Body positivity is recognizing the humanity in another, regardless of size, shape, color, where they are on the gender spectrum, or orientation. We are all humans, deserving of love and respect.
However, when dealing with the idea of self-acceptance, Body Positivity doesn’t always acknowledge that not everyone is happy in their own skin. You can’t force someone to be happy with one thing if they know they’ll be happy with something else. In acceptance at all costs, the person who doesn’t accept things as they are can be left feeling guilty for wanting something else. Are they wrong for wanting to change?
Absolutely not. You get to define what you are willing to accept. If a movement forces their definition of acceptable on you, they are no better or worse than the societal ideals they are railing against.
Some people are healthy and large. Some people are healthy and tiny. Some of us are not healthy as large/small people. Some of us struggle to maintain a healthy body weight. Some of us gain ten pounds just by thinking about a donut, and some of us can eat ten donuts and not gain an ounce. None of this makes us bad people or failures in any sense of the term. It is simply who are as humans. And that’s okay.
What isn’t okay is denying our responsibility for our own health under the guise of body positivity. That being said, allowing society and media to dictate what “healthy” is isn’t okay either. That definition is going to be different for each of us. Moreover, if someone would in fact be happier and healthier if they changed their habits and modified their body*, making those positive life changes brings them to acceptance of themselves. Isn’t that at the heart of the movement?
For me personally, my current definition of healthy is “be more active” and “cut back on all the g-d bread.” What I call active may not be the same for others, but that’s okay. Similarly, my chosen definition of healthy eating may go in direct contrast of someone else’s. That’s okay too. Our bodies are not cookie cutter; they have different requirements. What works for one will not work for all, or even most.
I also feel better when I weigh less than I currently do. I move better, breathe better, and have an easier time inhabiting this physical form.
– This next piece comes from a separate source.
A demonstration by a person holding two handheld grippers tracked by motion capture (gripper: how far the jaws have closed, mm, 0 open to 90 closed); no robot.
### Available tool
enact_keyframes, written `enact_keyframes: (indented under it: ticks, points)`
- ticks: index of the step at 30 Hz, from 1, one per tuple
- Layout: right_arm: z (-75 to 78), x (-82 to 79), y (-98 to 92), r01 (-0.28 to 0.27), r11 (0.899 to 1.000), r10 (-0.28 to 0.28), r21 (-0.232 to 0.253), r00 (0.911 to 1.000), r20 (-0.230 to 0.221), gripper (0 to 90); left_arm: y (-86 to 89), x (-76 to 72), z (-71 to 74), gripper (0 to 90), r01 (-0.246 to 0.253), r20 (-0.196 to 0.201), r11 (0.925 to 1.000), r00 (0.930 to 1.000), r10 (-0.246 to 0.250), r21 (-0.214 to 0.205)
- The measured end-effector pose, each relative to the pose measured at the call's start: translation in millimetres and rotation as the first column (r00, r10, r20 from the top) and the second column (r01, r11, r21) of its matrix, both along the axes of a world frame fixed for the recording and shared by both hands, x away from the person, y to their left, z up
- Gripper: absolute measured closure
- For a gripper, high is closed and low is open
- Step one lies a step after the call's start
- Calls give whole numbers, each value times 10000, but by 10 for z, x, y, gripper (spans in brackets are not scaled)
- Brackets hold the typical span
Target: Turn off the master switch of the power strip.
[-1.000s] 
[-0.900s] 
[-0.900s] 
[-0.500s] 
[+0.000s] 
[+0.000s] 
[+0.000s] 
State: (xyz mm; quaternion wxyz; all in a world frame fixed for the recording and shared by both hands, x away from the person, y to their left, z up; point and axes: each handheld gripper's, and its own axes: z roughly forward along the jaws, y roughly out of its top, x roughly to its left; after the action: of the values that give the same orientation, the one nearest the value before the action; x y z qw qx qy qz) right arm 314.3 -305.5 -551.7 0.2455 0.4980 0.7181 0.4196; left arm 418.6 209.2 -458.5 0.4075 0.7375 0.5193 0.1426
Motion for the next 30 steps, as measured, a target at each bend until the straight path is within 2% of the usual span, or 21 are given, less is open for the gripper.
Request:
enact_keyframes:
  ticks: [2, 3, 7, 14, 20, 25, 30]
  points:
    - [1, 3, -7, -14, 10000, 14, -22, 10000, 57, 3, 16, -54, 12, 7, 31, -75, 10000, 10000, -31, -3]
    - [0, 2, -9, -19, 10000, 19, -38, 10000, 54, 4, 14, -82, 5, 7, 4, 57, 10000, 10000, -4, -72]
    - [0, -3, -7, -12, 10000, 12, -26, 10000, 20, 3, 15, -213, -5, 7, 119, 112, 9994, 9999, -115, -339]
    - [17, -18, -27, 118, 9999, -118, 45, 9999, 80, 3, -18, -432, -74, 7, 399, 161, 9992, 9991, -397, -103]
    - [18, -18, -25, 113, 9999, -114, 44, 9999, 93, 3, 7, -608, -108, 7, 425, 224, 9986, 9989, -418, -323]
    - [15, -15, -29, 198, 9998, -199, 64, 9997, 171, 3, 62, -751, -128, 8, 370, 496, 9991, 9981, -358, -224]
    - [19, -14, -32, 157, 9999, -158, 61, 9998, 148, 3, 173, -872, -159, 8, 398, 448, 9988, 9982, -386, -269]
Am I letting society dictate what that number on the scale will be? Hells no. Because that would not be the right number for my body.
No matter how much weight I lose, I will always have soft hips, a tummy pooch, and boobs. My upper arms will always be bulky. That is how I show up in this world, and it is okay. I am fine with this.
As long as you are healthy and content with the meat suit you are in, it doesn’t matter a lick what it looks like. As long as your food consumption habits and activity regime leave you feeling nourished and happy, you do you. You get to love your life, and you get to relish the body you’ve got.
That is the heart of Body Positivity, I believe. So, yes. There is room for healthy changes in your lifestyle. Yes, there is room for weight loss (if that is what you want). And yes, there is room for not doing a damned thing different if you don’t want to.
What it all boils down to is: I see you in this moment, and you are and always will be beautiful.
These are just a couple resources for Body Positivity. Please, do your own research and make your own decisions.
- The Body Positive Institute
- deVos, K. (2018). The Problem with Body Positivity, New York Times, Opinion Section. Originally published May 30th, 2018, p. A23.
- Malacoff, J. (2018). Where The Body-Positive Movement Stands and Where it Needs to Go, Shape Magazine.
* I say this, knowing and acknowledging their are many out there suffering from eating disorders, compulsive over-exercising, and other harmful body mod practices that are outside the realm of what I can realistically cover here. Body Positivity for these individuals is a long road toward self-acceptance, and professional help is usually required in order to come to terms with the underlying issues these disorders often mask.